What is needed -
Filter the entries for the word "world". Copy each line that has it.

Supplied information -
········

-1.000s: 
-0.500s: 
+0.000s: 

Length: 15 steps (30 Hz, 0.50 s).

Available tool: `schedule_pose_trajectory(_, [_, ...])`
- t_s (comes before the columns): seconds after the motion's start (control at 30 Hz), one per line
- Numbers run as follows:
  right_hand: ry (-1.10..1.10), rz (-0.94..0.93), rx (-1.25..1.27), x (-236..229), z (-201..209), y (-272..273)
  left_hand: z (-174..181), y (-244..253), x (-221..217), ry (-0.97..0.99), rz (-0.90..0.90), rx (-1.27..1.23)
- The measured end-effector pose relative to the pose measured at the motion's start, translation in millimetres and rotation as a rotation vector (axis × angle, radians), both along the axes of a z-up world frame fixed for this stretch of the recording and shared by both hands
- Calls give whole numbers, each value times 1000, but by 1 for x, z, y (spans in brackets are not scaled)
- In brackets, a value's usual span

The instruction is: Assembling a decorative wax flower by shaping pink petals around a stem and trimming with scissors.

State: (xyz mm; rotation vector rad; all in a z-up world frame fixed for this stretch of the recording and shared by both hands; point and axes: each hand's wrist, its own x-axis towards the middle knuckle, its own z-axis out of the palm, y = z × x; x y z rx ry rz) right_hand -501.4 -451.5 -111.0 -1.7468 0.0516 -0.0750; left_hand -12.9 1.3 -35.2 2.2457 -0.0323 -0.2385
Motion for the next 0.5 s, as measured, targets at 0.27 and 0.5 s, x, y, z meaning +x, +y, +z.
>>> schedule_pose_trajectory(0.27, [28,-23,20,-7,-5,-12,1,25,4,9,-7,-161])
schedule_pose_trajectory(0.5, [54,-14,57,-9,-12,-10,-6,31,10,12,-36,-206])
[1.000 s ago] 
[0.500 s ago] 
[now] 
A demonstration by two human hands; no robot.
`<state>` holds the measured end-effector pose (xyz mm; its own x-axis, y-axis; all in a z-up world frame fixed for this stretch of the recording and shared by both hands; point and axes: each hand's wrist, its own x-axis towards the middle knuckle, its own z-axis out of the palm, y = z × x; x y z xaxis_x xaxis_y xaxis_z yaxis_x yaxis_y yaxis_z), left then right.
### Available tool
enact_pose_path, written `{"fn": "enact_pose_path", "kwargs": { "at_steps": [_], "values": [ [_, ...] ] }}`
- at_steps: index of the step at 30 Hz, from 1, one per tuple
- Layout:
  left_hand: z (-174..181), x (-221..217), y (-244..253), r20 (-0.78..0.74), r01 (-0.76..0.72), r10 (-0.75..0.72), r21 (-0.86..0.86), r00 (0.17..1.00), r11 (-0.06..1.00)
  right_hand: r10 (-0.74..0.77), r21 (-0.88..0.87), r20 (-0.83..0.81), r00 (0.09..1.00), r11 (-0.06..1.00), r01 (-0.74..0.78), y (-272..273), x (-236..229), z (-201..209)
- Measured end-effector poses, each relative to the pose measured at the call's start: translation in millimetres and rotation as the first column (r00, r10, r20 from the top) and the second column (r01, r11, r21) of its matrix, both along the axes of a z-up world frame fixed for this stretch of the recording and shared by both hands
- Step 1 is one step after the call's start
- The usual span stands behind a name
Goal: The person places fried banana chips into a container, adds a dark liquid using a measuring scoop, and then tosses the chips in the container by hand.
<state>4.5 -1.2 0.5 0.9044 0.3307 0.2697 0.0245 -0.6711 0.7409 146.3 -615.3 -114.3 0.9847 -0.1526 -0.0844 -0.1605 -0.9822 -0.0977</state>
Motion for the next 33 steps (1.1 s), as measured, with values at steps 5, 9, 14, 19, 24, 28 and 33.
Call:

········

Exercise response -
- The measured end-effector pose relative to the pose measured at the motion's start, translation in millimetres and rotation as a rotation vector (axis × angle, radians), both along the axes of a z-up world frame fixed for this stretch of the recording and shared by both hands
State: (xyz mm; rotation vector rad; all in a z-up world frame fixed for this stretch of the recording and shared by both hands; point and axes: each hand's wrist, its own x-axis towards the middle knuckle, its own z-axis out of the palm, y = z × x; x y z rx ry rz) right_hand -501.4 -451.5 -111.0 -1.7468 0.0516 -0.0750; left_hand -12.9 1.3 -35.2 2.2457 -0.0323 -0.2385
`<state>` holds the measured end-effector pose (xyz mm; its own x-axis, y-axis; all in a z-up world frame fixed for this stretch of the recording and shared by both hands; point and axes: each hand's wrist, its own x-axis towards the middle knuckle, its own z-axis out of the palm, y = z × x; x y z xaxis_x xaxis_y xaxis_z yaxis_x yaxis_y yaxis_z), left then right.
- Measured end-effector poses, each relative to the pose measured at the call's start: translation in millimetres and rotation as the first column (r00, r10, r20 from the top) and the second column (r01, r11, r21) of its matrix, both along the axes of a z-up world frame fixed for this stretch of the recording and shared by both hands

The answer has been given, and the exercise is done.